- Directed by: Jannicke Systad Jacobsen
- Written by: Jannicke Systad Jacobsen
- Based on: Få meg på, for faen by Olaug Nilssen
- Produced by: Brede Hovland
- Starring: Helene Bergsholm Malin Bjørhovde Beate Støfring Matias Myren Julia Schacht Arthur Berning
- Cinematography: Marianne Bakke
- Edited by: Zaklina Stojcevska
- Music by: Ginge Anvik
- Production company: Motlys
- Release date: 19 August 2011;
- Running time: 76 minutes
- Country: Norway
- Language: Norwegian (mainly Sunnfjord dialect)
- Box office: $126,085

= Turn Me On, Dammit! =

2011 Norwegian film by Jannicke Systad Jacobsen

Turn Me On, Dammit! (Få meg på, for faen!) or Turn Me On, Goddammit! is a 2011 Norwegian coming-of-age teen romantic comedy film directed by Jannicke Systad Jacobsen. It is based on Olaug Nilssen’s novel of the same name. Set in Skoddeheimen, a fictional small town in western Norway, the film is about Alma (Helene Bergsholm), a 15-year-old girl and her sexual awakening.

==Plot==
In the small town of Skoddeheimen, Norway, Alma is a 15-year-old girl experiencing her sexual awakening. Unbeknownst to her mother, she regularly calls hotlines for phone sex, and masturbates while fantasizing about Artur, a boy from school. One night, Alma attends a party with her friends. While outside, Artur approaches her, exposes his erect penis, and pokes her with it. Thrilled, she retreats to a room to masturbate, and then rejoins her friends to tell them about the episode. They react with skepticism, and Artur obliquely denies the allegation. Alma becomes ostracized for slander, and is bullied with the nickname "Dick Alma".

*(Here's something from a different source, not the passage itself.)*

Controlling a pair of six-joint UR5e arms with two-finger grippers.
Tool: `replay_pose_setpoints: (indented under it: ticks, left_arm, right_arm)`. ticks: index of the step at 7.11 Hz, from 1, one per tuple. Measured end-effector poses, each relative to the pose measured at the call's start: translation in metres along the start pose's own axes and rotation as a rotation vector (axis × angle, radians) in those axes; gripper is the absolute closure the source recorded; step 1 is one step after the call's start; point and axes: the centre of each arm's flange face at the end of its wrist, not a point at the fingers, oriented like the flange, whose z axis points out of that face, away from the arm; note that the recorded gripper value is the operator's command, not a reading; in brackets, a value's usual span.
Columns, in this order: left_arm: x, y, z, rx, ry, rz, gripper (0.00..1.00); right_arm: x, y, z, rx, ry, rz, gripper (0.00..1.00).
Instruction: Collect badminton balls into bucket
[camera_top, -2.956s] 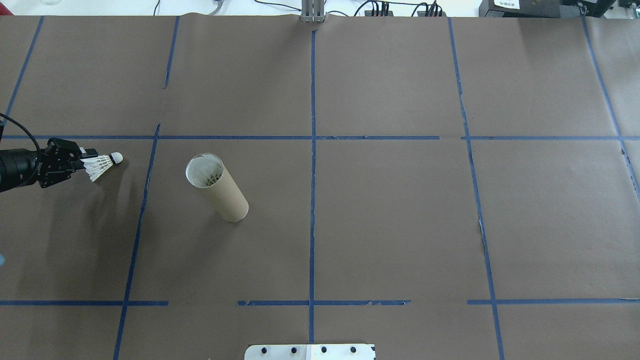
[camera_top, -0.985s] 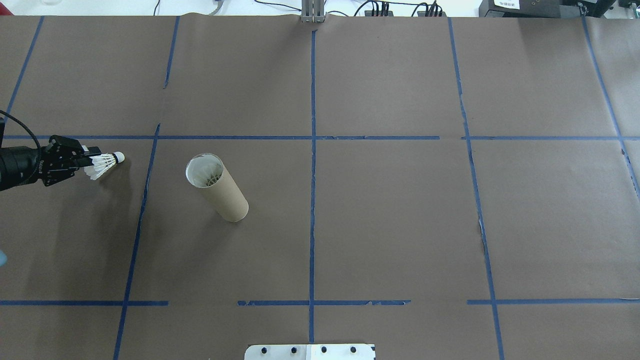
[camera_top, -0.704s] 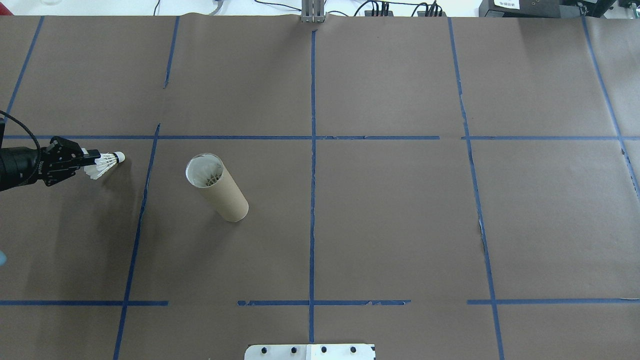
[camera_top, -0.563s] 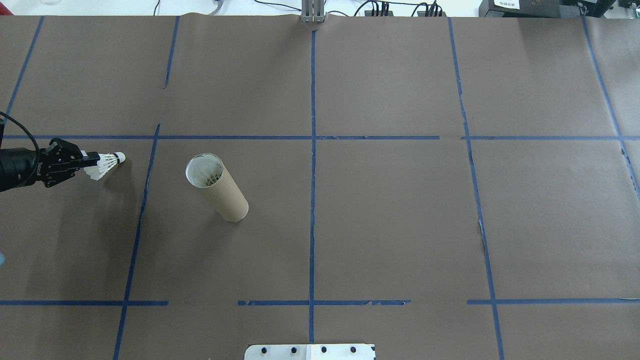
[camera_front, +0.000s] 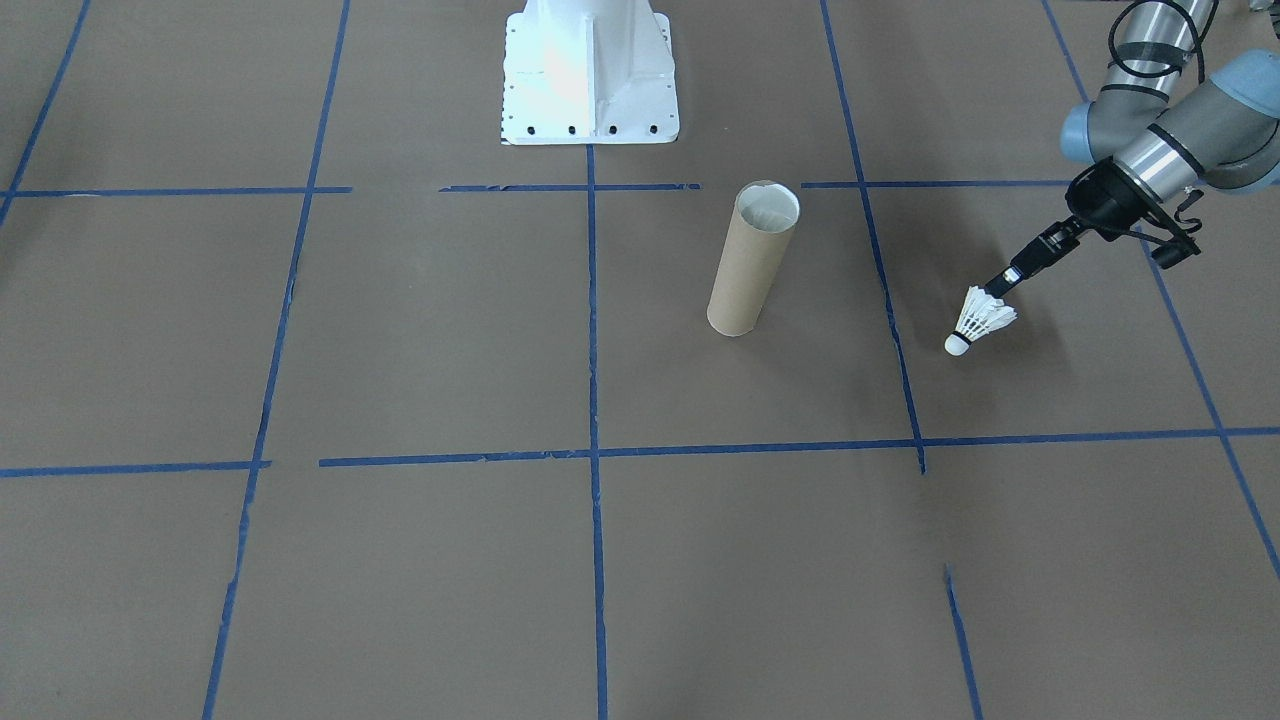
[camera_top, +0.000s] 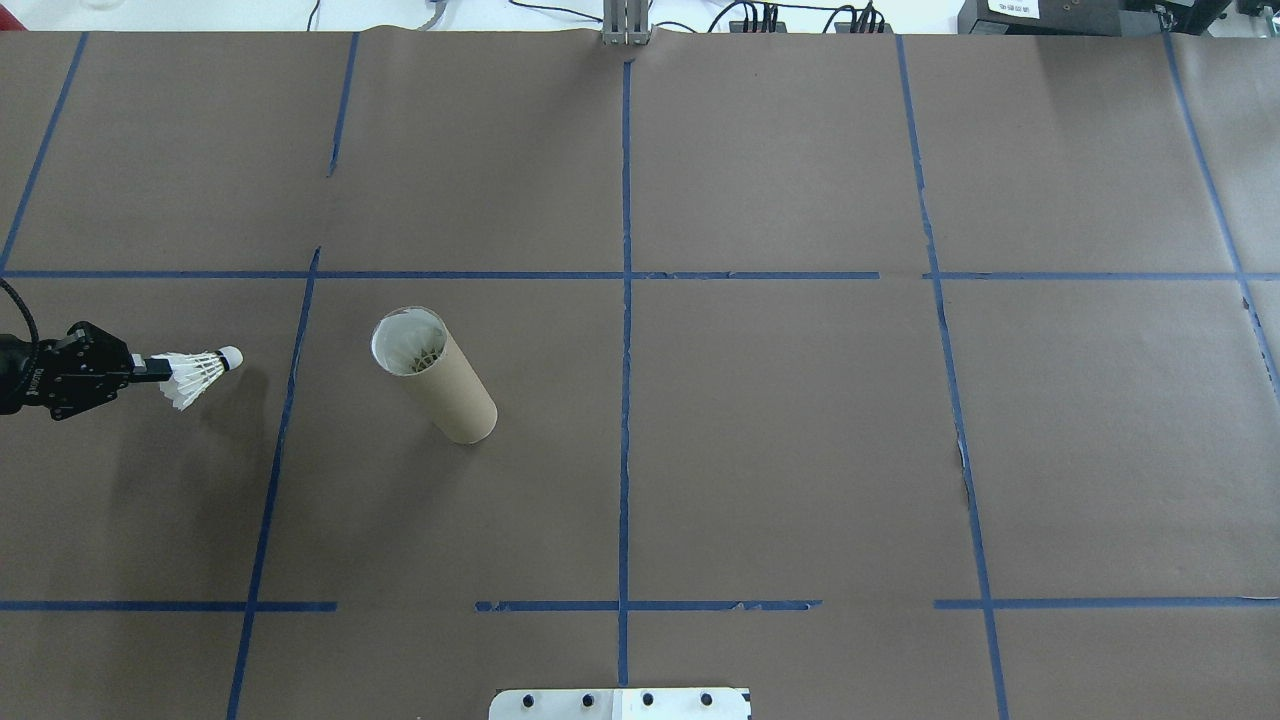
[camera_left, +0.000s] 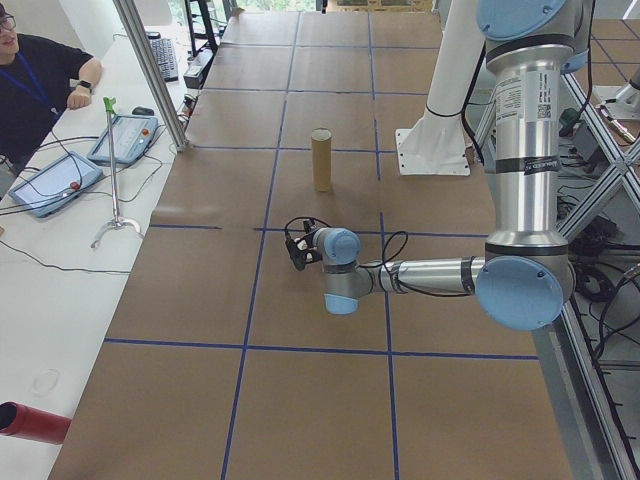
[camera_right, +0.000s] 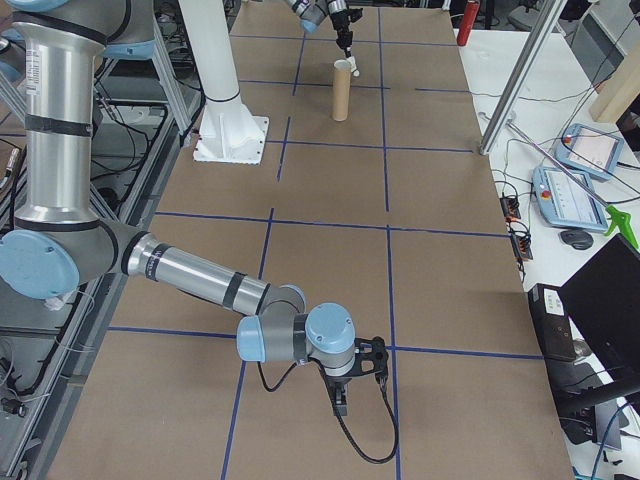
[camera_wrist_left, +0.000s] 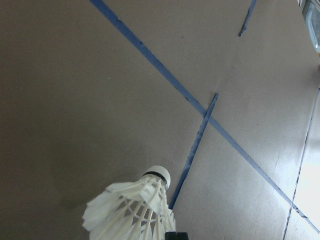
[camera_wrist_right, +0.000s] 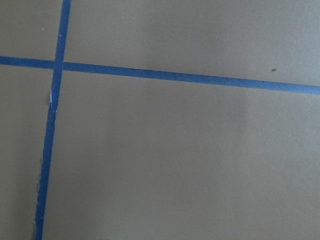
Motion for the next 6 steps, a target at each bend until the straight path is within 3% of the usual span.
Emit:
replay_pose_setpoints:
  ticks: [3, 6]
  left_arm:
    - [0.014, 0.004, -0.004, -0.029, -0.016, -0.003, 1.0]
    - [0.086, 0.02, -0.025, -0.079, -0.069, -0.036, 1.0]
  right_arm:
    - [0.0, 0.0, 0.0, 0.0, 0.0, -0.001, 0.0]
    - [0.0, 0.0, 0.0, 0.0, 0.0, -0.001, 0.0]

Upon receiving her telephone bill, Alma's mother discovers enormous expenses and immediately confronts Alma about calling a pay number. Alma straightforwardly says it is phone sex, and that she patronizes it because of her hypersexuality. However, Alma promises she will pay for it, and takes a part-time job at a convenience store. There, she gets into trouble for stealing a pornographic magazine, which the owner contacts her mother about. Her mother replies she sees Alma as abnormal. Overwhelmed by the bullying at school, Alma briefly runs away, but her mother eventually welcomes her back home.

Alma confronts Artur, who confesses he poked her with his penis, and she did not simply imagine the incident, but denies sexual attraction to her. He decides to make things right with Alma, publicly confirming allegations he poked her with his penis. He also expresses romantic interest. She introduces Artur to her mother, and they have dinner together. However, Alma's mother, having been informed by a neighbour of the ostracization and misery Arthur caused Alma, refuses to let him sleep over, ending the film in a cliffhanger.

==Production==
Director Jannicke Systad Jacobsen said the novel was popular in Norway, and that she "related to it in a kind philosophical and artistic way". Jacobsen said she admired how the story captured the teenage experience, in how minor incidents became major. Much of the casting took place in a town reminiscent of the one in the story, requiring acting lessons for the young actors. Many of them saw the screenplay only shortly before shooting, avoiding a highly practiced approach.

==Release==
The film was featured in the Tribeca Film Festival, Zurich Film Festival and Stockholm International Film Festival. It had a wider opening in Norway in August 2011, performing well in the national box office.

In the U.S., it opened in New York City on 30 March 2012. It was released on DVD and Blu-ray in the U.K. in 2013, with a 15 rating.

==Reception==
Based on 39 reviews collected by Rotten Tomatoes, the film holds a 92% approval rating and an average score of 7.4 out of 10. The New York Times critic Jeannette Catsoulis found an "affectionately deadpan tone" in the film. For The Globe and Mail, Alexandra Molotkow gave it three stars, writing it was unusual as a coming-of-age film for focusing on a young woman. Jordan Mintzer, writing for The Hollywood Reporter, positively reviewed the film for its heart, comedy and performances. Ben Walsh of The Independent called it "droll and refreshingly honest".

Jacobsen won the Screenplay award at the 2011 Tribeca Film Festival. Turn Me On, Dammit! also won 2012 Amanda Awards for Best Norwegian Film in Theatrical Release and Best Cinematography.